Because the law has to evolve alongside the challenges we face. Climate change, biodiversity loss, and ecosystem collapse are not being reversed by the legal tools we currently have and that is not a coincidence. A law that treats a river as an object cannot protect it the way a law that treats it as a living entity can.
The idea may sound unfamiliar, but legal rights are regularly extended to entities that cannot speak for themselves. Companies have legal rights. Future generations are increasingly recognised in law. Indigenous legal traditions around the world and Europe’s own deep traditions of environmental reverence have long understood ecosystems as more than raw material.

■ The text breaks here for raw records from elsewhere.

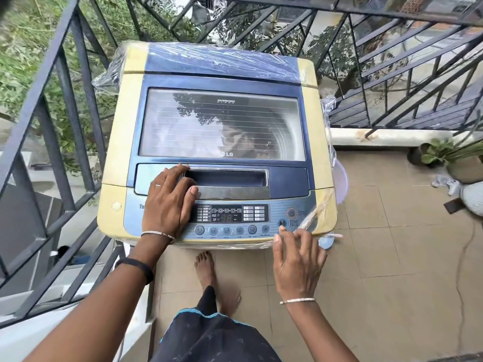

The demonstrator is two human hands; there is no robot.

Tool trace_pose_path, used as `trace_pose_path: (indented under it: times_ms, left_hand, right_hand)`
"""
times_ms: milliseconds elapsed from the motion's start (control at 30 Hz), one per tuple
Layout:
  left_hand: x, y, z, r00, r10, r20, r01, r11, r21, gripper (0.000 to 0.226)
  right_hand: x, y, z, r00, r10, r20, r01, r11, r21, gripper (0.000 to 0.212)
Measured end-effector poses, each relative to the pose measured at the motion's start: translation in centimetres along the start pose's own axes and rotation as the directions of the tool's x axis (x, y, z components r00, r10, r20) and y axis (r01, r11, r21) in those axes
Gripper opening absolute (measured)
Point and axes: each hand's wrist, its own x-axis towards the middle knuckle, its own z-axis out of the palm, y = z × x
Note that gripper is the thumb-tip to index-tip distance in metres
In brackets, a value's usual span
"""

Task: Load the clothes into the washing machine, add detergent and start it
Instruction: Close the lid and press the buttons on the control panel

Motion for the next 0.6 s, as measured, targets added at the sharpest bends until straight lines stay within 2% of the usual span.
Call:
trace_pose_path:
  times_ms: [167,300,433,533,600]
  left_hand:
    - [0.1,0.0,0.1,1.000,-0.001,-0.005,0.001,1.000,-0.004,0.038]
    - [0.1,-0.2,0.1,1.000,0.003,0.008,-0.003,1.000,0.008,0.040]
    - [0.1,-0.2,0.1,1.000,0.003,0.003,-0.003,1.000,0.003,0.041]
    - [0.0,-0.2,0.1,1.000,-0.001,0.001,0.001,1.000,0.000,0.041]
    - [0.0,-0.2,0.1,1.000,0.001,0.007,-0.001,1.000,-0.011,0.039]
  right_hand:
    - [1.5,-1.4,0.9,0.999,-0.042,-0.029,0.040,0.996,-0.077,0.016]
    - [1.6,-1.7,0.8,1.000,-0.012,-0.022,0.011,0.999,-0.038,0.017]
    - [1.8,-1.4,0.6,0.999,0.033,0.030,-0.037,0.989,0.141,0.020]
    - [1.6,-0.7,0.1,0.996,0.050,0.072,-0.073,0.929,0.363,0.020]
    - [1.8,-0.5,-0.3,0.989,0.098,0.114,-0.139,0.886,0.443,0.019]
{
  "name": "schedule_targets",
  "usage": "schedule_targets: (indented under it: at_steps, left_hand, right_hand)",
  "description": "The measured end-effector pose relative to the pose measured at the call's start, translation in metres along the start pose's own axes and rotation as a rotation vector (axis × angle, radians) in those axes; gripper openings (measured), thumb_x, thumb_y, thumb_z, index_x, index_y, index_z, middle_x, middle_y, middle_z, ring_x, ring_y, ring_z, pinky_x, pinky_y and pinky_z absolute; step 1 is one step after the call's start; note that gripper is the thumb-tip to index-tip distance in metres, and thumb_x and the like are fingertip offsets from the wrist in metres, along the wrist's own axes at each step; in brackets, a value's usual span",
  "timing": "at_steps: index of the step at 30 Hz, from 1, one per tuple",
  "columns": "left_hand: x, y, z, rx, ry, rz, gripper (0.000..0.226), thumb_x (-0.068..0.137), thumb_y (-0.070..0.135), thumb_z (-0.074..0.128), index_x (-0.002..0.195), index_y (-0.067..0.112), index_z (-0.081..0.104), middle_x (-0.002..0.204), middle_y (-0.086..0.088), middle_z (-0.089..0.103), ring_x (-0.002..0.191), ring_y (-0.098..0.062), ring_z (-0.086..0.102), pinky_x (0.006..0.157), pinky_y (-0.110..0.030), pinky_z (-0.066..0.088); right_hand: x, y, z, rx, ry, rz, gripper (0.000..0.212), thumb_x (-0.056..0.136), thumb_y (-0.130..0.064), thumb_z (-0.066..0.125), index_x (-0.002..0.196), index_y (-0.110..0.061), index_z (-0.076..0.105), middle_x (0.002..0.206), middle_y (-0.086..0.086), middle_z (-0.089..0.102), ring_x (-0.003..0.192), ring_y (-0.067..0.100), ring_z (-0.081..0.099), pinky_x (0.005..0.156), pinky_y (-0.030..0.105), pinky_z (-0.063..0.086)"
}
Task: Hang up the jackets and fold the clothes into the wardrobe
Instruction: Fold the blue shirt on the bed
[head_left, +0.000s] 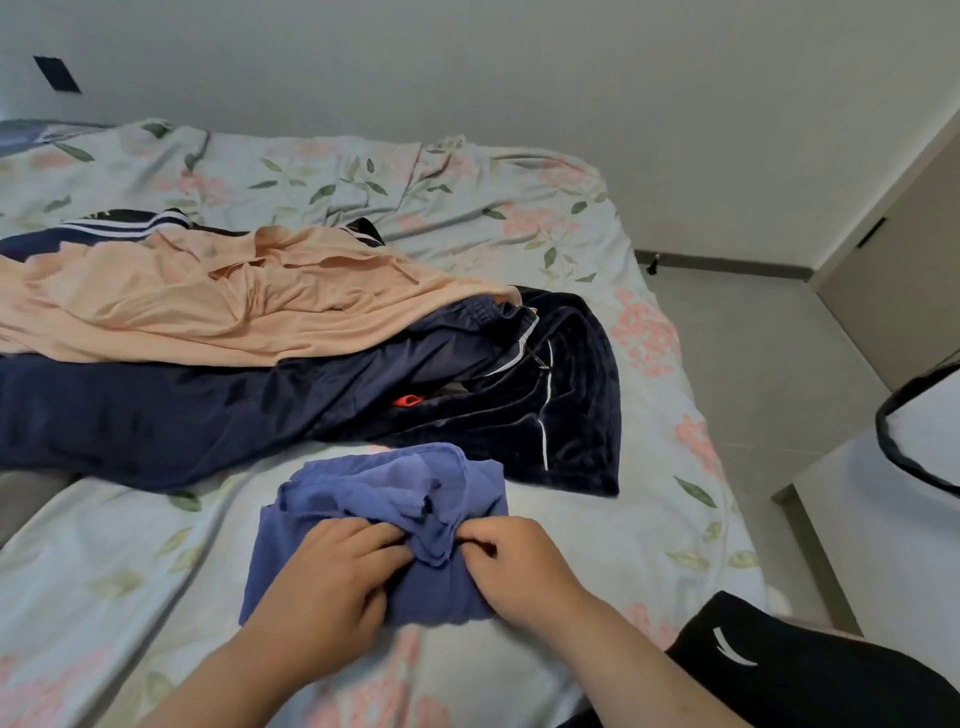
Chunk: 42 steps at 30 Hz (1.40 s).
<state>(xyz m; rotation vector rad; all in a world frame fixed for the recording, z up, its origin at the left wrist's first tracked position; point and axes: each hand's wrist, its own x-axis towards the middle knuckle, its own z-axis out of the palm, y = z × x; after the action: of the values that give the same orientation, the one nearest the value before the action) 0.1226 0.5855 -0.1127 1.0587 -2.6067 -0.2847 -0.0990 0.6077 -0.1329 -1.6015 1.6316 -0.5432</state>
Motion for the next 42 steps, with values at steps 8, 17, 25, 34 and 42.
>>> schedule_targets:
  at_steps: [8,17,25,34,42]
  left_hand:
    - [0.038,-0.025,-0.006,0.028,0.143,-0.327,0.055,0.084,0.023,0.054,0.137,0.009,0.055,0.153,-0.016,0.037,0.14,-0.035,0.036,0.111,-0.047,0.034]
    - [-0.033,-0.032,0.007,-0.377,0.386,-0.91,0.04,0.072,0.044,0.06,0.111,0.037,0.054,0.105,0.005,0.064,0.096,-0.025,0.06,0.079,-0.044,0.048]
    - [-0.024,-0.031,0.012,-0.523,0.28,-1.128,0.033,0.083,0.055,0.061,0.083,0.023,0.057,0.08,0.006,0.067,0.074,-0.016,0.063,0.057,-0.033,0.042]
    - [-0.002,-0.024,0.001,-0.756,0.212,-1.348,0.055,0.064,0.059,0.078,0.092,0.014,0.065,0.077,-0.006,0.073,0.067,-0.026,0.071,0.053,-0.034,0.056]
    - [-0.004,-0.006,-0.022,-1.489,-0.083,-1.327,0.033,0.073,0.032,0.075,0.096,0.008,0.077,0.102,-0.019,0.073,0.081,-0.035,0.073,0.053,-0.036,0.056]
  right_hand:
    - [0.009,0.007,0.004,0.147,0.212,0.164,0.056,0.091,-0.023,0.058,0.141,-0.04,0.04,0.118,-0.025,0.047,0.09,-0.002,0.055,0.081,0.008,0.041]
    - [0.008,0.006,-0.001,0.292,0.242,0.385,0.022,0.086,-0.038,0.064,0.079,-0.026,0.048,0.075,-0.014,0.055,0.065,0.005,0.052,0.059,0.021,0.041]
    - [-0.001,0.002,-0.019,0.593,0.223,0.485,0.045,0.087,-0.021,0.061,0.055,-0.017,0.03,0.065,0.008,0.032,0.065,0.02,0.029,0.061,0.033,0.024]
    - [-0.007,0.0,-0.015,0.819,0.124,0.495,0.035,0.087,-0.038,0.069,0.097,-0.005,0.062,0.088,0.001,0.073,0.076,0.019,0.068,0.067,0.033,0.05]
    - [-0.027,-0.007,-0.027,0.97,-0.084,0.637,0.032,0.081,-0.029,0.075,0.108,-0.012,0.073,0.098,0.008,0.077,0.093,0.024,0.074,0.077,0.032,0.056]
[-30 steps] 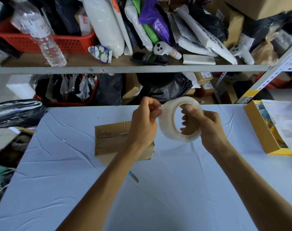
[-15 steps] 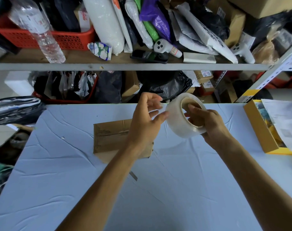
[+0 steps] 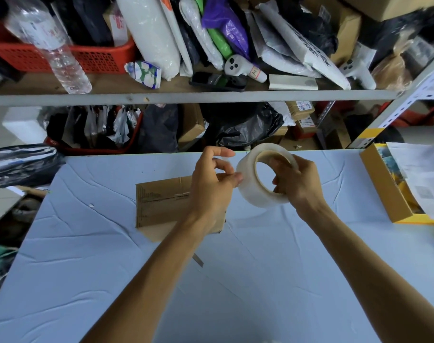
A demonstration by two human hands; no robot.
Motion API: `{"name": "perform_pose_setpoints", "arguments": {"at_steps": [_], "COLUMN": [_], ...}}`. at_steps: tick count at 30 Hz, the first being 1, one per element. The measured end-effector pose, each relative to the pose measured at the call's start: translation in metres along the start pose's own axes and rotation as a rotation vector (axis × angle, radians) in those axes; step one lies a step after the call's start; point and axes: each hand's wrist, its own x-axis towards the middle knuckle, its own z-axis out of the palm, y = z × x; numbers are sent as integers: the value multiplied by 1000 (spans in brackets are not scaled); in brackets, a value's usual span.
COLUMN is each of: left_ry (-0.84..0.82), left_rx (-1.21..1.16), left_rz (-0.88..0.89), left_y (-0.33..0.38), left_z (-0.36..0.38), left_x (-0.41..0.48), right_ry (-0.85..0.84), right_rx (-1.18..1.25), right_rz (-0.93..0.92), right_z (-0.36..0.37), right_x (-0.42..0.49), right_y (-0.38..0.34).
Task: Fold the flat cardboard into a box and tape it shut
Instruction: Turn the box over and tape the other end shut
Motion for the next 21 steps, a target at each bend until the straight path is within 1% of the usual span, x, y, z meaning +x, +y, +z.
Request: {"name": "perform_pose_setpoints", "arguments": {"at_steps": [3,6,9,12,14,17,21], "left_ry": [2,36,18,-34,-80,-114,-216], "left_rx": [-69,-100,-92,-118,-6,237,414], "left_rz": [-61,-74,-111,-212,-200,-91,5], "left_y": [2,5,8,11,12,10,4], "left_z": [1,1,-5,-10,-10,-11,-13], "left_x": [-1,-3,1,9,10,13,17], "right_ry": [62,69,33,13,4,-11,-22], "right_rx": [-66,-63,50,158,153,93,-2], "right_rz": [22,16,37,101,102,72,55], "right_z": [5,8,5,2,1,-1,-4], "right_x": [7,9,7,4,4,4,4], "right_y": [2,-1,-3,-5,-7,-9,-9]}}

When a forest is destroyed, it cannot appear in court. Rights for Nature would allow citizens to do so on its behalf. That is not a radical idea – it is a practical one.
A designated guardian or representative, appointed by law, in a similar way to how a trustee represents a person who cannot act for themselves. This could be a public body, a citizens’ committee, or an officially recognised advocacy organisation, depending on how the legislation is designed. Their role would be to monitor the health of the ecosystem, report damage, and bring legal action when its rights are being violated.
The model already exists in practice: in New Zealand, a board of guardians co-managed by the Māori community and the Crown represents the Whanganui River. In Spain, the Mar Menor has a legal commission that can act on its behalf.